Aug 6, 2010 08:43 GMT  ·  By

The Google Books project faces a lot of hurdles. Some are technical, some are legal, but cataloguing, scanning and making all of the world’s books searchable is a daunting task to say the least. While the legal issues are still being resolved, Google has given us an insight in its attempt to actually count the number of books in the world. It took a lot of steps, a merger of systems and, frankly, a lot of educated guesswork, but Google’s best estimate, for the moment, is that there are 129,864,880 books in the world.

“When you are part of a company that is trying to digitize all the books in the world, the first question you often get is: ‘Just how many books are out there?’ Well, it all depends on what exactly you mean by a ‘book’,” Leonid Taycher, a software engineer at Google, explained.

“We’re not going to count what library scientists call ‘works,’ those elusive ‘distinct intellectual or artistic creations.’ It makes sense to consider all editions of ‘Hamlet’ separately, as we would like to distinguish between -- and scan -- books containing, for example, different forewords and commentaries,” he continued.

As Google notes, the first problem is how exactly you define what a book is. For Google, a book is a ‘tome,’ an edition of a particular work. This definition does not take into account how many copies are out there. However, different editions of the same book are counted this way.

Still, with that figured out, it’s time to tackle the real issue, how many are out there. The problem is, no single cataloguing system is ideal. ISBNs, International Standard Book Numbers, are a good start, but there are issues with it. For one, it’s a relatively modern concept and only been widely used for four decades or so. And even it fails sometimes, different books may have the same ISBN and ISBNs have been assigned to things like CDs and t-shirts.

Google also taps into cataloguing systems used by libraries around the world. But these have their drawbacks as well.
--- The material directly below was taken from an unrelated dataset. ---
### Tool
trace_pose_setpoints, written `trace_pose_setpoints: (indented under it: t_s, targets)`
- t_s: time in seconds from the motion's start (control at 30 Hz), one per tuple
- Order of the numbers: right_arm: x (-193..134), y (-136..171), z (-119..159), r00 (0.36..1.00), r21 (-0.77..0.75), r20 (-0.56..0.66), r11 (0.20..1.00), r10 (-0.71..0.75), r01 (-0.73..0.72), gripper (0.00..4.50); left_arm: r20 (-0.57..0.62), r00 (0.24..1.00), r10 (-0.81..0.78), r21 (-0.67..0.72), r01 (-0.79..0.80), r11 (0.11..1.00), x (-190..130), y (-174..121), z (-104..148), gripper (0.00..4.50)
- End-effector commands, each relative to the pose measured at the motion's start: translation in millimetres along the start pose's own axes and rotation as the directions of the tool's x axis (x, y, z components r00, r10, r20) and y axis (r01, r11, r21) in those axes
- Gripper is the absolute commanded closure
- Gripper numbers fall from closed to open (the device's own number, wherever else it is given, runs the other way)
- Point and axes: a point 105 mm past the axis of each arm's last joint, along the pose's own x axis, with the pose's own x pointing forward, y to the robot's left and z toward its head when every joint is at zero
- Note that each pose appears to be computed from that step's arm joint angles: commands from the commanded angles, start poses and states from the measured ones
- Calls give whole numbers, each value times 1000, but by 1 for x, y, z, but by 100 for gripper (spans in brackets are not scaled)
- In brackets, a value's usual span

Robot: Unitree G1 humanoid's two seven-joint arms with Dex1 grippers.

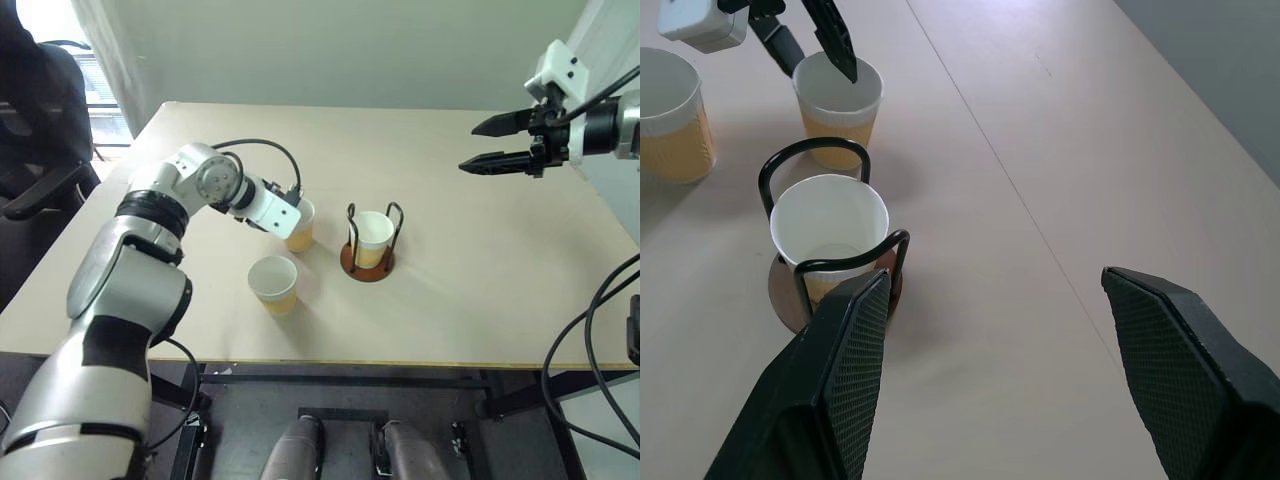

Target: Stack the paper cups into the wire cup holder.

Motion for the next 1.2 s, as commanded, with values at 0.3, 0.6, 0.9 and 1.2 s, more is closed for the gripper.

In total, Google uses more than 150 sources for cataloguing data. It aggregates all the sources and assigns different levels of relevancy to them. Then Google does what it’s best at, it applies its computing prowess to weed out duplicates. After several algorithms are applied, the number is narrowed down to about 210 million unique records.

But not all of those are books, so Google excludes microforms, audio recordings, videos, maps and so on. After that, we arrive at about 146 million printed books. But from it, Google has to exclude serials as well as government documents. Only after that, the ‘real’ number of existing books is determined. At the latest count, it’s at 129,864,880. But that’s only until Google starts another count.